PROBLEM TO SOLVE:
Of the lines listed below, return exactly those that run from the line containing "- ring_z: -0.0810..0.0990" through the line containing "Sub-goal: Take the", both included.

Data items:
= = =

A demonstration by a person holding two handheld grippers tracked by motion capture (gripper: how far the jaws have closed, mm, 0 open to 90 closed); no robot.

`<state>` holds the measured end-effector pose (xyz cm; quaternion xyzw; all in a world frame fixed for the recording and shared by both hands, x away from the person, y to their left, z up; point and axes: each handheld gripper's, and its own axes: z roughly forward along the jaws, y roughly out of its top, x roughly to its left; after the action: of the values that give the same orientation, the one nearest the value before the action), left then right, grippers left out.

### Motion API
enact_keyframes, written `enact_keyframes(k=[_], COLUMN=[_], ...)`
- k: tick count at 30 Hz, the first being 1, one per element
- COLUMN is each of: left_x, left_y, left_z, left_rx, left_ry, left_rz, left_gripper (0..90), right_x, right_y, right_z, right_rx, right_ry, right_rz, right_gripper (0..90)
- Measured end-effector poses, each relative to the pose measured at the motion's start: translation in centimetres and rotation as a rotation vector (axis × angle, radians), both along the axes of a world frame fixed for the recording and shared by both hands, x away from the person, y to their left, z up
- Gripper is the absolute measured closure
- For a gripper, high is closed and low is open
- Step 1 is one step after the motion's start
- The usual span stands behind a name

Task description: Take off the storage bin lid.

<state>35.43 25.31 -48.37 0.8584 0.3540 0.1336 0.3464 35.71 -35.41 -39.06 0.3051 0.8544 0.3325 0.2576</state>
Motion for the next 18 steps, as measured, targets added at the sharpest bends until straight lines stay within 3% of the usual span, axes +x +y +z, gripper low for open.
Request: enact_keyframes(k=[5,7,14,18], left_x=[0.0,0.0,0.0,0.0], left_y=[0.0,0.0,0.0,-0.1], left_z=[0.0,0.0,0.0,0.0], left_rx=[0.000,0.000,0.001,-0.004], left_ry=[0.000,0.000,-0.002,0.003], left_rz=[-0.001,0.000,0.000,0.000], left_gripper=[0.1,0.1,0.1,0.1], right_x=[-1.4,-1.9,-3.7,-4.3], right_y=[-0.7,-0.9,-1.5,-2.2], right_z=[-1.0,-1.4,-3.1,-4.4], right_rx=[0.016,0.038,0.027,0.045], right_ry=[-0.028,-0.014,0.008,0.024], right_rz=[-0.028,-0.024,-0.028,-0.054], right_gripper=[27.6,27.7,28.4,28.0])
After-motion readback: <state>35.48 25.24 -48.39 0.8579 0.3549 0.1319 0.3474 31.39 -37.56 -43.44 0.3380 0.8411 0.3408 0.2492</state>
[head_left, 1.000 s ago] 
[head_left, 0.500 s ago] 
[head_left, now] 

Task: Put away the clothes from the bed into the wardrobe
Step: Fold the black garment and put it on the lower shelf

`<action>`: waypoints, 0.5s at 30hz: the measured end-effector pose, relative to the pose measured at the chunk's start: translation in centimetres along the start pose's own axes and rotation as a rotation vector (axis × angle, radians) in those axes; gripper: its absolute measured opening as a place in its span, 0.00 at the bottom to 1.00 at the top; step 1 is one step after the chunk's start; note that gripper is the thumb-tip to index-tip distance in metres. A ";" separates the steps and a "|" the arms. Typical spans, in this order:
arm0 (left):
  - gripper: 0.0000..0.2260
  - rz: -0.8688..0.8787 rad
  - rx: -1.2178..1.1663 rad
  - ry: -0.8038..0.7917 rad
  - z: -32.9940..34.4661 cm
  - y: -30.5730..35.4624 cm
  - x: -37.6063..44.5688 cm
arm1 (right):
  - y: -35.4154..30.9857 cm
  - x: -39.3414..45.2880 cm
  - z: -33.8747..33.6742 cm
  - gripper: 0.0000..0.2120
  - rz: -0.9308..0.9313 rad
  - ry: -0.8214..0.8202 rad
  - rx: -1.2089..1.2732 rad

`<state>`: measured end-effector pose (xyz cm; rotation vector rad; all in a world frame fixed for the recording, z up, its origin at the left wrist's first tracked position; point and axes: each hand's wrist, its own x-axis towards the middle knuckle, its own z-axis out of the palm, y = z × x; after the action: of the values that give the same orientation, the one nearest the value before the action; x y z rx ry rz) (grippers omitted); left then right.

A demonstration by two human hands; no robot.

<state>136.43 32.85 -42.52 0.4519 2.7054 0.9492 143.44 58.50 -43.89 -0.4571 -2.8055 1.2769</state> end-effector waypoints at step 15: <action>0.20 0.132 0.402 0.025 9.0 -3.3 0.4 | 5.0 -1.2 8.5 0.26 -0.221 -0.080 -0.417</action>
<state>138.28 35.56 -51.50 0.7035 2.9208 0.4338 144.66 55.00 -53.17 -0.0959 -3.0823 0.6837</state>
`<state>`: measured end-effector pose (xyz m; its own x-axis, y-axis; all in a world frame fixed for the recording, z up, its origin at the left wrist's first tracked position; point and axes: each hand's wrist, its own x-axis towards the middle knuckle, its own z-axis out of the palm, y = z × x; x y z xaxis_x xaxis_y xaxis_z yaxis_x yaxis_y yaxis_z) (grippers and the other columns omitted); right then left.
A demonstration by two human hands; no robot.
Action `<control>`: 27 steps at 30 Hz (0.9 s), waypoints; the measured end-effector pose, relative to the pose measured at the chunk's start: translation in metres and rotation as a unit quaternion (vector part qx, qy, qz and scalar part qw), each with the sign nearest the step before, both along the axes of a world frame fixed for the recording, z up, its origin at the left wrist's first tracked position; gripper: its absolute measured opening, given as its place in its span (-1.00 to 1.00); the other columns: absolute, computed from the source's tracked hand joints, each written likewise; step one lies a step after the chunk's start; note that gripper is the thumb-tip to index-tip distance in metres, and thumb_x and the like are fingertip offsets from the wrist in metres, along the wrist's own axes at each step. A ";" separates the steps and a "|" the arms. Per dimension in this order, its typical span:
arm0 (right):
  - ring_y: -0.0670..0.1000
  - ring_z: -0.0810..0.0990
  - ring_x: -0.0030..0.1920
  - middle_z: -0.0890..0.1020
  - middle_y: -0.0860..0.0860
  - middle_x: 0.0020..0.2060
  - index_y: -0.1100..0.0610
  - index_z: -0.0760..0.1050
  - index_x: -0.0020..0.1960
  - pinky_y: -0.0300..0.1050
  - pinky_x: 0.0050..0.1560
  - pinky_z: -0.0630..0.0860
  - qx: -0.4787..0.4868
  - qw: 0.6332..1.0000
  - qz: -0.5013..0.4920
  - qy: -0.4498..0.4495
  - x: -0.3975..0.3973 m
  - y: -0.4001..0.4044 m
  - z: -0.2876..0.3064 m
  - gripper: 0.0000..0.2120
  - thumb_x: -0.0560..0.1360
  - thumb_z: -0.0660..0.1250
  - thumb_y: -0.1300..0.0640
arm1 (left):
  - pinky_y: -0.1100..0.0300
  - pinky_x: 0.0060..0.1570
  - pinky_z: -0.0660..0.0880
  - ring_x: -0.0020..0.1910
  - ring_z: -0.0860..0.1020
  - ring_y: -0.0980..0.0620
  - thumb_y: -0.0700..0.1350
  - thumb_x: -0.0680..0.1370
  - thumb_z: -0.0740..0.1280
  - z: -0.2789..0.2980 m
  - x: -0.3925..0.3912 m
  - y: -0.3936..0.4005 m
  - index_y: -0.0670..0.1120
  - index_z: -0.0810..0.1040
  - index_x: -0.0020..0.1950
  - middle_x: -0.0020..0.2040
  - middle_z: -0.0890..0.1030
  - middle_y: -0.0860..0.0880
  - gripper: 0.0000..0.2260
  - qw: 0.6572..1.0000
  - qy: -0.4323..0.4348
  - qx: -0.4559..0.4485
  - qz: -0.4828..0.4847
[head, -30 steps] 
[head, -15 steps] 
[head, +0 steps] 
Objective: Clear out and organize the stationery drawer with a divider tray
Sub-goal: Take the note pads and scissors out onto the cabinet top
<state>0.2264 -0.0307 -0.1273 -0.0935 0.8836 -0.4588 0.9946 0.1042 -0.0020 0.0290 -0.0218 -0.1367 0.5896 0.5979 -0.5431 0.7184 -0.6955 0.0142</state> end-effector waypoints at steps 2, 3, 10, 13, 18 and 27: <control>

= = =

RESPONSE AREA:
  - ring_z: -0.0810..0.0990
  - ring_x: -0.0030..0.1920
  - middle_z: -0.0890..0.1020
  - middle_y: -0.0860..0.0860
  - middle_x: 0.0020..0.2060
  - index_y: -0.1100..0.0610
  - index_z: -0.0760..0.1050
  - index_x: -0.0020..0.1960
  - pinky_y: -0.0300..0.1050
  - pinky_x: 0.0050..0.1560
  - pinky_z: -0.0630..0.0860
  - qx: -0.4787..0.4868
  - qw: 0.6332..1.0000
  - qz: -0.5013..0.4920
  - qy: -0.4498..0.4495
  - x: -0.3975..0.3973 m
  - y: -0.4001..0.4044 m
  - z: -0.2876..0.3064 m
  - gripper: 0.0000..0.2120
  - thumb_x: -0.0560..0.1360
  - thumb_z: -0.0660..0.1250
  - thumb_y: -0.1300..0.0640
arm1 (left):
  - pinky_y: -0.1100..0.0300
  - pinky_x: 0.0060..0.1570
  - pinky_z: -0.0660..0.0880
  - ring_x: -0.0020..0.1910
  - ring_z: -0.0860..0.1020
  - ring_y: -0.0980..0.0620
  - thumb_y: -0.0700..0.1350
  - thumb_x: -0.0680..0.1370
  - thumb_z: -0.0740..0.1280
  - z: -0.2789..0.2980 m
  - x: -0.3925..0.3912 m
  - y: -0.3936..0.4005 m
  - index_y: -0.0670..0.1120
  - index_z: -0.0810..0.1040
  - index_x: -0.0020..0.1950
  - middle_x: -0.0020..0.2040
  - middle_z: -0.0890..0.1030
  - middle_y: -0.0860..0.0880
  - gripper: 0.0000..0.2260
  - qw: 0.6572..1.0000
  - qy: -0.4323..0.4348
  - qx: -0.4559..0.4485
  - qz: -0.4828..0.4847
[head, -30 steps] 
[head, -15 steps] 
[head, +0 steps] 
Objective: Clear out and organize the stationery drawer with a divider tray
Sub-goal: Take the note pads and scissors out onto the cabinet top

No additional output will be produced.